The secret behind Sydney FC's domination of the A-League that has given them a record fourth Premiers' Plate lies in a key decision taken by the club four years ago.

The Sky Blues have added the premiership to the championship they won last season with four matches to spare after closest challengers Wellington Phoenix were held to a 1-1 draw by Adelaide United.

There are many reasons for Sydney's domestic pre-eminence in the last four seasons that so far has yielded two championships, three premierships and the FFA Cup.

The Sky Blues have assembled a highly competitive side that is strong in all departments and has the right temperament to succeed.

Yet the club's appointment of Steve Corica as head coach made sure that the Sky Blues would not lose their winning culture based on family values and respect for the jersey.

Corica was a member of the Sydney team that won the first A-League championship in 2006 and when he quit playing in 2010 and set his eyes on coaching, the club offered him the position of youth coach.

After five years of apprenticeship Corica was appointed assistant to head coach Graham Arnold and when 'Arnie' left Sydney to lead the Socceroos in 2018 the club had no hesitation in giving 'Bimbi' the top job.

It was a no-brainer, really, even though high-profile coaches from abroad had shown genuine interest.

Corica was seen as the perfect man to maintain the team's style and stature on the field of play and protect its values away from the spotlight.

In other words, Sydney will not sign a top player unless he also is a good person who fits into their template. And if there are any doubts about his character, then it's no deal. As simple as that.

"We made a conscious decision four years ago to build a club culture rather than a team culture," chief executive Danny Townsend explains.

"A winning culture is driven by what you do around your team rather than what you do inside the playing group – we invest in putting the players in an environment that allows them to be the best they can be.

"So the board made the decision to appoint Steve as head coach in the interests of continuity. Steve was a key part of that culture that brought us success, so giving him the opportunity to continue that was important.

"We also spend a significant part of recruitment time on evaluating a player's character – how they will fit into the club. We develop and recruit winners with a work ethic that drives that success."

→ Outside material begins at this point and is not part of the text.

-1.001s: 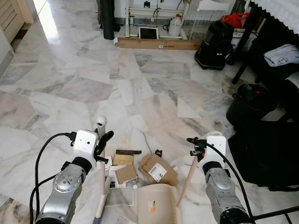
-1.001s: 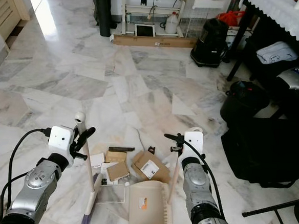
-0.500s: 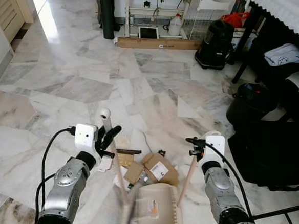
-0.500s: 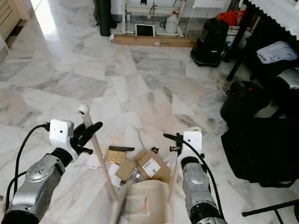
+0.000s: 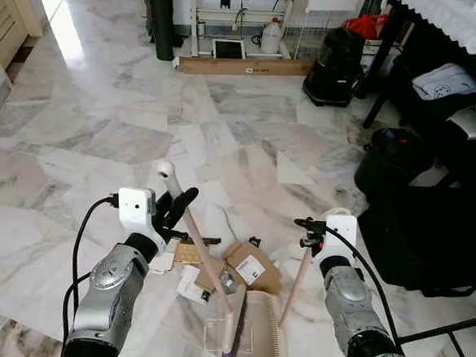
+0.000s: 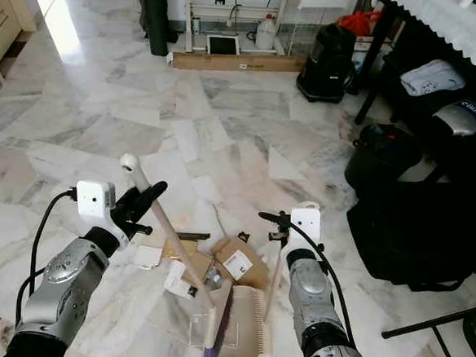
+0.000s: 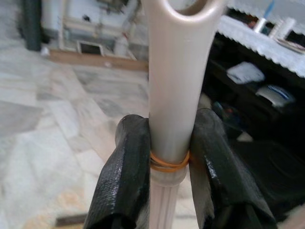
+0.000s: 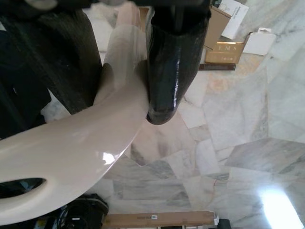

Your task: Sweep floor

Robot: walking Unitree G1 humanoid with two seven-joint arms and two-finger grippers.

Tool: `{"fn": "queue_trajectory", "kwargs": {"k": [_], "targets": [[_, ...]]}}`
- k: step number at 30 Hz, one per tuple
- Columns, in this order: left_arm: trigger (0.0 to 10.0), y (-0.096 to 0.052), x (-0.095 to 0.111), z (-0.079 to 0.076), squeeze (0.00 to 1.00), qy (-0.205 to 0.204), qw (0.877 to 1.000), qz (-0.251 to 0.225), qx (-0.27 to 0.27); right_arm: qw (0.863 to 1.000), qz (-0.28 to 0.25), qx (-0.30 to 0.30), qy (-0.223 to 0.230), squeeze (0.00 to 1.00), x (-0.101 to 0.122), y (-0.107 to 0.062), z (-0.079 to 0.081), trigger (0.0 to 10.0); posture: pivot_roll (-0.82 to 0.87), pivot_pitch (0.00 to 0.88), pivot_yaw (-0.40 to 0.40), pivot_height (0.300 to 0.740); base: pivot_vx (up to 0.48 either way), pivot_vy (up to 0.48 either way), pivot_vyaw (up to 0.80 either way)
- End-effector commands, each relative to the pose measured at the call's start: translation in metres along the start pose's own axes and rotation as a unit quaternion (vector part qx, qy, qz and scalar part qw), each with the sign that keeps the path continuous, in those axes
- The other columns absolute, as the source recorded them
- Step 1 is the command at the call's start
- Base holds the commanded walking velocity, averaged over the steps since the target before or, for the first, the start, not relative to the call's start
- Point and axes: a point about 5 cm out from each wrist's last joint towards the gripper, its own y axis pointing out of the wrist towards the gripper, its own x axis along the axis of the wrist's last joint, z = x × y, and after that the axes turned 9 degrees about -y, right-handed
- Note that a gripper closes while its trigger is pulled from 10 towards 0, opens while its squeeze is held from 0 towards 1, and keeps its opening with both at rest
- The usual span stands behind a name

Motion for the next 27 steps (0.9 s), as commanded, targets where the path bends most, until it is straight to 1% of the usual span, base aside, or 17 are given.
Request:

Experienced defender and captain Alex Wilkinson is ideally placed to appreciate the value of a club culture.

He played with distinction for several clubs including Northern Spirit, Central Coast Mariners, Jeonbuk Motors and Melbourne City before joining his hometown club in 2016.

"I am a huge believer in a positive culture that leads to success on the park and this is more important in a salary cap league because if players buy into the mentality and values of a club it could make all the difference," Wilkinson says.

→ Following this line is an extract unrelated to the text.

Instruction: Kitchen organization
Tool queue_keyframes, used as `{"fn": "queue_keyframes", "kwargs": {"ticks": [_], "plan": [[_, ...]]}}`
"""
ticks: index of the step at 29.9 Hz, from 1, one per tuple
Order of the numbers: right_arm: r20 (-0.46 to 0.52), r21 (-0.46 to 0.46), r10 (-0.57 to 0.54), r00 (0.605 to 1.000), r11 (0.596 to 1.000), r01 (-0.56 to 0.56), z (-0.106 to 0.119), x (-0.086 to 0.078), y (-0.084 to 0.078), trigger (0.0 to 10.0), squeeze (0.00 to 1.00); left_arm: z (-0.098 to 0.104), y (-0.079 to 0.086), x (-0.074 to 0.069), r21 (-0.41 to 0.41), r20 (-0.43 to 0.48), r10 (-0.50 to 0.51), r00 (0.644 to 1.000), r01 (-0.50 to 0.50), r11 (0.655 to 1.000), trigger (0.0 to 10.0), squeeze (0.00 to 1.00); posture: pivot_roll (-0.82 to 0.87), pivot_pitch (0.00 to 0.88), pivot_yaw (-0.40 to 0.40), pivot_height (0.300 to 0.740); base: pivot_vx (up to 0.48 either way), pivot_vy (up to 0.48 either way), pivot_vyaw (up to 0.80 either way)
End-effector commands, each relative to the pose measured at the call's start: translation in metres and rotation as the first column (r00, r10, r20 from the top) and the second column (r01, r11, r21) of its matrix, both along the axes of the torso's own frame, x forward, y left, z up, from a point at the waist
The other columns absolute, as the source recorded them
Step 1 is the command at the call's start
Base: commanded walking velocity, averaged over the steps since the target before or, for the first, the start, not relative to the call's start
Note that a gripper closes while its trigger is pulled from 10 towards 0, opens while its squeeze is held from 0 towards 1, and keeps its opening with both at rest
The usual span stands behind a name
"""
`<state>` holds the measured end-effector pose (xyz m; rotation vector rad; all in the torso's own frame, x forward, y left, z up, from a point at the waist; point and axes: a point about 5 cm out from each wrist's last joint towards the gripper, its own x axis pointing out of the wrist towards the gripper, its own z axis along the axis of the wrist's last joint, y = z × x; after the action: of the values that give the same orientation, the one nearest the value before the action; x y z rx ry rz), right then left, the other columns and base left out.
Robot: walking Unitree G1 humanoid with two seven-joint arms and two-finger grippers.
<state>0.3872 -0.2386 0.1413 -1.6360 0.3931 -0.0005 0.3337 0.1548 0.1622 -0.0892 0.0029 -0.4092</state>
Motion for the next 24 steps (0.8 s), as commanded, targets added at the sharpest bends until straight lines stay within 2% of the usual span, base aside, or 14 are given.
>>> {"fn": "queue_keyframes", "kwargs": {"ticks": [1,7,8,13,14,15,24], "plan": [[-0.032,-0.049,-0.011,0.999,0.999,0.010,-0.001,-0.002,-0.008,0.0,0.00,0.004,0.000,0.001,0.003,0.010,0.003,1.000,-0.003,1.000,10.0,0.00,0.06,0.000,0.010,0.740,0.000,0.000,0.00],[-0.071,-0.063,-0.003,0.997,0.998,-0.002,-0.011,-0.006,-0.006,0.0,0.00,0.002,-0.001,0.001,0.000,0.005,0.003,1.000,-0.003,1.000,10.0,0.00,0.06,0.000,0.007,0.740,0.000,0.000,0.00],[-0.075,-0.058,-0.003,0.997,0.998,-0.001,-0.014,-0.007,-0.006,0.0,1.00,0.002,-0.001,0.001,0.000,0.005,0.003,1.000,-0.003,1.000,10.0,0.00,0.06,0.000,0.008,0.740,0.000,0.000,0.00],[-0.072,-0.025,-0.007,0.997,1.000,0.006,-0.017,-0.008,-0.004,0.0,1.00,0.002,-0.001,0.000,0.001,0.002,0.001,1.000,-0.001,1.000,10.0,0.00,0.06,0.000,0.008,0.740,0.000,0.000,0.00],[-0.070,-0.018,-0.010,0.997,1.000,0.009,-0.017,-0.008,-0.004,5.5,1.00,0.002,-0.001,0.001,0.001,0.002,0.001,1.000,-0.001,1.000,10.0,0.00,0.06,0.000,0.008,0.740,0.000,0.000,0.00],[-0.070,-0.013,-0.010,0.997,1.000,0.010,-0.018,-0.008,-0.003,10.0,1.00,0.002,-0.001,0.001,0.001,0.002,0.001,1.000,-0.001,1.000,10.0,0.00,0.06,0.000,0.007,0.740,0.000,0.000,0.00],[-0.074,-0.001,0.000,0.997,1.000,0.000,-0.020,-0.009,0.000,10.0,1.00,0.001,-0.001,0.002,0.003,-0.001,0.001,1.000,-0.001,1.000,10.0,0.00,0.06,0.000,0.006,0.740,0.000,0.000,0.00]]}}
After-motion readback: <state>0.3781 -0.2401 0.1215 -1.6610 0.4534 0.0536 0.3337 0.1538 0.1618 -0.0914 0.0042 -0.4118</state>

"We have a 'no ego policy' here and for this reason the club spends a lot of time thoroughly vetting any prospective signing so they'll know exactly what they're getting.

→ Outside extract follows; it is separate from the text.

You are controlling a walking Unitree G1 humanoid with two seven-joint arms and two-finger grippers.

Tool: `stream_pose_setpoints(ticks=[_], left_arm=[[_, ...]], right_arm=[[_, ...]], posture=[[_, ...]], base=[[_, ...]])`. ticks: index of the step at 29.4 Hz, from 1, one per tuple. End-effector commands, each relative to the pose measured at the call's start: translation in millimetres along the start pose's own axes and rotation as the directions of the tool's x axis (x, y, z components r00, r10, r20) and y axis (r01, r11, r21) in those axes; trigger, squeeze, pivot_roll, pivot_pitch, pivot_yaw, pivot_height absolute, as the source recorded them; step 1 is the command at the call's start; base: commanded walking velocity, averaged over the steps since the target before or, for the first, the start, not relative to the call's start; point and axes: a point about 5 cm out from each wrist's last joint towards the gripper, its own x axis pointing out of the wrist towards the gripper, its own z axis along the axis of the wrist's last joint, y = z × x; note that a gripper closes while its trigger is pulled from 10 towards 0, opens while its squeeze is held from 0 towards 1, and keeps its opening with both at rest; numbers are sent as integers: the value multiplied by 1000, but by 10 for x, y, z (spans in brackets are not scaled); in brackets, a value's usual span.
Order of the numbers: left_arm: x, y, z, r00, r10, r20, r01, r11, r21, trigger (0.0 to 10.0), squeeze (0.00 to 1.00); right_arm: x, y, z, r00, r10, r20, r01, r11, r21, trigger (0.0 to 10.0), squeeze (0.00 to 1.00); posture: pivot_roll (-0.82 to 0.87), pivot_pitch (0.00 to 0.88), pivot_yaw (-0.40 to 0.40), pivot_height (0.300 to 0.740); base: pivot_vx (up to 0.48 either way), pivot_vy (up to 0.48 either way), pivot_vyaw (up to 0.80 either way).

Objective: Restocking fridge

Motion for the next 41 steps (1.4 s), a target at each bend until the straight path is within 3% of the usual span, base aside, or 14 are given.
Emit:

"We are also well looked after as players. People at the club do whatever it takes to make sure we are in the best frame of mind to be successful. The club does not look at us as just players but first and foremost as people with the sort of day-to-day problems anybody else might have."

Culture is a word used very liberally in the world of sport and you sometimes have to take such claims with a pinch of salt.

With regard to Sydney FC, however, it rings true.